Student Learning Behavior Recognition Incorporating Data Augmentation with Learning Feature Representation in Smart Classrooms.

机构信息

Faculty of Artificial Intelligence in Education, Central China Normal University, Wuhan 430079, China.

Hubei Key Laboratory for High-Efficiency Utilization of Solar Energy and Operation Control of Energy Storage System, Hubei University of Technology, Wuhan 430068, China.

出版信息

Sensors (Basel). 2023 Sep 30;23(19):8190. doi: 10.3390/s23198190.

DOI:10.3390/s23198190
PMID:37837019
原文链接:https://pmc.ncbi.nlm.nih.gov/articles/PMC10575413/
Abstract

A robust and scientifically grounded teaching evaluation system holds significant importance in modern education, serving as a crucial metric that reflects the quality of classroom instruction. However, current methodologies within smart classroom environments have distinct limitations. These include accommodating a substantial student population, grappling with object detection challenges due to obstructions, and encountering accuracy issues in recognition stemming from varying observation angles. To address these limitations, this paper proposes an innovative data augmentation approach designed to detect distinct student behaviors by leveraging focused behavioral attributes. The primary objective is to alleviate the pedagogical workload.

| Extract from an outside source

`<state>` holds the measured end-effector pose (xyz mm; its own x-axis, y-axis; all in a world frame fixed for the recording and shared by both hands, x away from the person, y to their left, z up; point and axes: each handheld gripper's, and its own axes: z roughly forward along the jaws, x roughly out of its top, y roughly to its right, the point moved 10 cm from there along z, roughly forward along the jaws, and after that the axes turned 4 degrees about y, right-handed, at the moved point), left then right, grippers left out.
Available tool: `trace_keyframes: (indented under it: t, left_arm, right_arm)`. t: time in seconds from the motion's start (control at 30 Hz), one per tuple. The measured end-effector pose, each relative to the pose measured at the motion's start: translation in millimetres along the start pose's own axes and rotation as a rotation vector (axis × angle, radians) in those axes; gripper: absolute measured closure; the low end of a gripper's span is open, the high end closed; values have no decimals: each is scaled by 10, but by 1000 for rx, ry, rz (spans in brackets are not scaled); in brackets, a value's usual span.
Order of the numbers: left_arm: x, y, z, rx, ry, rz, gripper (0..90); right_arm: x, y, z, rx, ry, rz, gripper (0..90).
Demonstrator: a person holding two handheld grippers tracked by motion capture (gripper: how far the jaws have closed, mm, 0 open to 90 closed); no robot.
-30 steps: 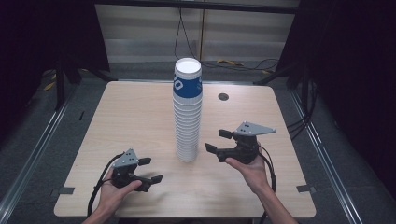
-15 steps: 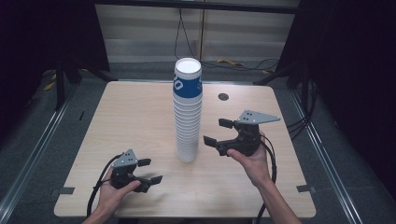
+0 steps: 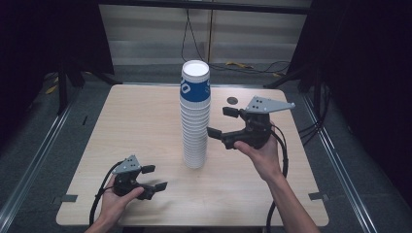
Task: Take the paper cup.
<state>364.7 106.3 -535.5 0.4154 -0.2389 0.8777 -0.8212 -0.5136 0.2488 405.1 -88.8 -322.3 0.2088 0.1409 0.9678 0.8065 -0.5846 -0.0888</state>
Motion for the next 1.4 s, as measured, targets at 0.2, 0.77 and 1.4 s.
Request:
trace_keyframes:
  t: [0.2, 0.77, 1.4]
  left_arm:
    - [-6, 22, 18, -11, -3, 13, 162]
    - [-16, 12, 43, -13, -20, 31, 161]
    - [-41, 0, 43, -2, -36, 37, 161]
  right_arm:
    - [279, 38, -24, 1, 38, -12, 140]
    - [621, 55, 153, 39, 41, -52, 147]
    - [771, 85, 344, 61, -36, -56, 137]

The process begins with assembling a concise dataset tailored for discerning student learning behaviors, followed by the application of data augmentation techniques to significantly expand its size. Additionally, the architectural prowess of the Extended-efficient Layer Aggregation Networks (E-ELAN) is harnessed to effectively extract a diverse array of learning behavior features. Of particular note is the integration of the Channel-wise Attention Module (CBAM) focal mechanism into the feature detection network. This integration plays a pivotal role, enhancing the network's ability to detect key cues relevant to student learning behaviors and thereby heightening feature identification precision. The culmination of this methodological journey involves the classification of the extracted features through a dual-pronged conduit: the Feature Pyramid Network (FPN) and the Path Aggregation Network (PAN). Empirical evidence vividly demonstrates the potency of the proposed methodology, yielding a mean average precision (mAP) of 96.7%. This achievement surpasses comparable methodologies by a substantial margin of at least 11.9%, conclusively highlighting the method's superior recognition capabilities. This research has an important impact on the field of teaching evaluation system, which helps to reduce the burden of educators on the one hand, and makes teaching evaluation more objective and accurate on the other hand.

摘要

一个强大且有科学依据的教学评估系统在现代教育中具有重要意义,它是衡量课堂教学质量的关键指标。然而,智能教室环境中的当前方法存在明显的局限性。这些局限性包括容纳大量的学生群体、因障碍物而导致的目标检测挑战,以及由于观察角度的不同而导致识别精度问题。为了解决这些局限性,本文提出了一种创新的数据增强方法,旨在通过利用专注的行为属性来检测不同的学生行为。主要目标是减轻教学工作负担。该过程首先将组装一个精简的数据集,用于辨别学生的学习行为,然后应用数据增强技术来显著扩大其规模。此外,还利用扩展高效层聚合网络(E-ELAN)的架构优势,有效地提取出各种学习行为特征。值得注意的是,将通道注意力模块(CBAM)焦点机制集成到特征检测网络中。这种集成发挥了关键作用,增强了网络检测与学生学习行为相关的关键线索的能力,从而提高了特征识别的精度。这种方法的最终结果是通过双通道进行提取特征的分类:特征金字塔网络(FPN)和路径聚合网络(PAN)。实证证据生动地证明了所提出的方法的有效性,其平均精度(mAP)达到 96.7%。这一成就比可比方法高出至少 11.9%,这一结果突出了该方法卓越的识别能力。这项研究对教学评估系统领域产生了重要影响,一方面减轻了教育工作者的负担,另一方面使教学评估更加客观和准确。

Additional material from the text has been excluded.